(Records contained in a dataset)
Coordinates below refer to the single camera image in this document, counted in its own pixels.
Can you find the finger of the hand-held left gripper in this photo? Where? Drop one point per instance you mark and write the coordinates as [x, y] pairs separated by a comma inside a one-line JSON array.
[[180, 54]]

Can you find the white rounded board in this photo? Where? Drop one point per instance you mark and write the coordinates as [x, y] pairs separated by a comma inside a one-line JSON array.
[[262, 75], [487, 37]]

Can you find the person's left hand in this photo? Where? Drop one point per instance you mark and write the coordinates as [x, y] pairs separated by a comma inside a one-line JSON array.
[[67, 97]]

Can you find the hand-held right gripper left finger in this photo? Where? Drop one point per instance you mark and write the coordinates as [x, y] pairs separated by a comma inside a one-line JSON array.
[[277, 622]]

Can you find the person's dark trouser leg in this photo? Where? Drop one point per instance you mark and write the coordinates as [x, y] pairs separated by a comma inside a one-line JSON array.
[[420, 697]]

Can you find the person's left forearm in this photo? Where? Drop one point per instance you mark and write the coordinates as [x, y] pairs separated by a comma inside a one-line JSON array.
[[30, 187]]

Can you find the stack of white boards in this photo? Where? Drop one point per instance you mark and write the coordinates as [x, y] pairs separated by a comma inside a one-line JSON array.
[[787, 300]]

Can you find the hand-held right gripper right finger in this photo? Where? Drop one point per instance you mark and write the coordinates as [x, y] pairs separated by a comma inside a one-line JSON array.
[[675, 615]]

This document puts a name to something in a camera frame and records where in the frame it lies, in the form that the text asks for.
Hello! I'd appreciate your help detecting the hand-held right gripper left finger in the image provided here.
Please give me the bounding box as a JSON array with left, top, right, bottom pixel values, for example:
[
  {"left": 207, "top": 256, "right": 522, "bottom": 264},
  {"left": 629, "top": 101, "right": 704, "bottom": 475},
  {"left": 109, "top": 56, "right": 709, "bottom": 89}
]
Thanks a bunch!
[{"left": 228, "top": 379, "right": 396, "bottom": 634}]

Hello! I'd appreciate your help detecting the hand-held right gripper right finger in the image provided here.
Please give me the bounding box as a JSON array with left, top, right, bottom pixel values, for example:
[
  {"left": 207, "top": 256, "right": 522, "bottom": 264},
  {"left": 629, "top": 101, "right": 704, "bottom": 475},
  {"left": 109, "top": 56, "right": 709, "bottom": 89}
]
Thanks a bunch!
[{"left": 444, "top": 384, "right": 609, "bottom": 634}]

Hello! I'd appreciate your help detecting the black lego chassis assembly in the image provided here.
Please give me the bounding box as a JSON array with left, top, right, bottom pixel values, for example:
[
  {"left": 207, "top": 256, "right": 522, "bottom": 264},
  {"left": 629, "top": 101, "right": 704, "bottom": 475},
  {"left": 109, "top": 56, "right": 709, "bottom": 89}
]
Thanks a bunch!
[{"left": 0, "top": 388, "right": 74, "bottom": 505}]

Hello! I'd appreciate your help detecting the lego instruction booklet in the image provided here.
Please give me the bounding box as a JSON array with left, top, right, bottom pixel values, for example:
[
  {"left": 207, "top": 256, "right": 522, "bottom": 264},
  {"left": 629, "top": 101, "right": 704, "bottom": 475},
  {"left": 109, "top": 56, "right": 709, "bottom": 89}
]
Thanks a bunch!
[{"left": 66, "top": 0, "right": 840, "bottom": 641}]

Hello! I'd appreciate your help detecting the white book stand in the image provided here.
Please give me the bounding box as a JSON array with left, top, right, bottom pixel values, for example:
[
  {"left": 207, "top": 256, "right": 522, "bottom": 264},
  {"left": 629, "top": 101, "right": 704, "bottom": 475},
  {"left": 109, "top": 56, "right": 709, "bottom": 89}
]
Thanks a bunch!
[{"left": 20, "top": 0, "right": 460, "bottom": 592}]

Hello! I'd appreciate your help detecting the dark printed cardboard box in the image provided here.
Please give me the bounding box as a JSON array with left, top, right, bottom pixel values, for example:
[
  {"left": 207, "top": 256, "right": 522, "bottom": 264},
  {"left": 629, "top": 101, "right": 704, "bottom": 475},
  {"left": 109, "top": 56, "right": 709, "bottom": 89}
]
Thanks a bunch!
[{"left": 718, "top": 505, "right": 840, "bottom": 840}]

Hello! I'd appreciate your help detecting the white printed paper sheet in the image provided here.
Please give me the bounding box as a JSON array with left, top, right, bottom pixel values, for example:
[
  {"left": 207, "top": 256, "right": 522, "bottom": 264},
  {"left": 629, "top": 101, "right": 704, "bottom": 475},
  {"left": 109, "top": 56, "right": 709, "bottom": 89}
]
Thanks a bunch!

> _HOW TO COMPLETE THIS TASK_
Set the data above down again in full, exactly as it reads.

> _FINISHED EXERCISE_
Coordinates below refer to the single camera image in this document, counted in its own pixels.
Can you find the finger of the hand-held left gripper in this photo? Where? Drop one point per instance you mark and write the coordinates as [x, y] pairs separated by a comma inside a one-line JSON array.
[[180, 54]]

Can you find the white rounded board in this photo? Where? Drop one point per instance you mark and write the coordinates as [x, y] pairs separated by a comma inside a one-line JSON array.
[[262, 75], [487, 37]]

Can you find the person's left hand in this photo? Where? Drop one point per instance you mark and write the coordinates as [x, y] pairs separated by a comma inside a one-line JSON array.
[[67, 97]]

Can you find the hand-held right gripper left finger in this photo? Where? Drop one point per instance you mark and write the coordinates as [x, y] pairs separated by a comma inside a one-line JSON array.
[[277, 622]]

Can you find the person's dark trouser leg in this photo? Where? Drop one point per instance you mark and write the coordinates as [x, y] pairs separated by a comma inside a one-line JSON array.
[[420, 697]]

Can you find the person's left forearm in this photo? Where? Drop one point per instance you mark and write the coordinates as [x, y] pairs separated by a comma inside a one-line JSON array.
[[30, 187]]

Can you find the stack of white boards in this photo? Where? Drop one point per instance you mark and write the coordinates as [x, y] pairs separated by a comma inside a one-line JSON array.
[[787, 300]]

Can you find the hand-held right gripper right finger in this photo? Where? Drop one point per instance you mark and write the coordinates as [x, y] pairs separated by a comma inside a one-line JSON array.
[[675, 615]]

This document puts a name to something in a camera frame and records where in the frame it lies, in the form that the text asks for.
Hello! I'd appreciate your help detecting the hand-held right gripper left finger in the image provided here.
Please give me the bounding box as a JSON array with left, top, right, bottom pixel values, for example:
[
  {"left": 207, "top": 256, "right": 522, "bottom": 264},
  {"left": 629, "top": 101, "right": 704, "bottom": 475},
  {"left": 109, "top": 56, "right": 709, "bottom": 89}
]
Thanks a bunch!
[{"left": 228, "top": 379, "right": 396, "bottom": 634}]

Hello! I'd appreciate your help detecting the hand-held right gripper right finger in the image provided here.
Please give me the bounding box as a JSON array with left, top, right, bottom pixel values, for example:
[
  {"left": 207, "top": 256, "right": 522, "bottom": 264},
  {"left": 629, "top": 101, "right": 704, "bottom": 475},
  {"left": 109, "top": 56, "right": 709, "bottom": 89}
]
Thanks a bunch!
[{"left": 444, "top": 384, "right": 609, "bottom": 634}]

Hello! I'd appreciate your help detecting the black lego chassis assembly in the image provided here.
Please give me the bounding box as a JSON array with left, top, right, bottom pixel values, for example:
[
  {"left": 207, "top": 256, "right": 522, "bottom": 264},
  {"left": 629, "top": 101, "right": 704, "bottom": 475},
  {"left": 109, "top": 56, "right": 709, "bottom": 89}
]
Thanks a bunch!
[{"left": 0, "top": 388, "right": 74, "bottom": 505}]

Hello! I'd appreciate your help detecting the lego instruction booklet in the image provided here.
Please give me the bounding box as a JSON array with left, top, right, bottom pixel values, for example:
[
  {"left": 207, "top": 256, "right": 522, "bottom": 264},
  {"left": 629, "top": 101, "right": 704, "bottom": 475},
  {"left": 109, "top": 56, "right": 709, "bottom": 89}
]
Thanks a bunch!
[{"left": 66, "top": 0, "right": 840, "bottom": 641}]

Hello! I'd appreciate your help detecting the white book stand in the image provided here.
Please give me the bounding box as a JSON array with left, top, right, bottom pixel values, for example:
[
  {"left": 207, "top": 256, "right": 522, "bottom": 264},
  {"left": 629, "top": 101, "right": 704, "bottom": 475},
  {"left": 109, "top": 56, "right": 709, "bottom": 89}
]
Thanks a bunch!
[{"left": 20, "top": 0, "right": 460, "bottom": 592}]

Hello! I'd appreciate your help detecting the dark printed cardboard box in the image provided here.
Please give me the bounding box as a JSON array with left, top, right, bottom pixel values, for example:
[
  {"left": 207, "top": 256, "right": 522, "bottom": 264},
  {"left": 629, "top": 101, "right": 704, "bottom": 475},
  {"left": 109, "top": 56, "right": 709, "bottom": 89}
]
Thanks a bunch!
[{"left": 718, "top": 505, "right": 840, "bottom": 840}]

Hello! I'd appreciate your help detecting the white printed paper sheet in the image provided here.
Please give me the bounding box as a JSON array with left, top, right, bottom pixel values, for example:
[
  {"left": 207, "top": 256, "right": 522, "bottom": 264},
  {"left": 629, "top": 101, "right": 704, "bottom": 475},
  {"left": 109, "top": 56, "right": 709, "bottom": 89}
]
Thanks a bunch!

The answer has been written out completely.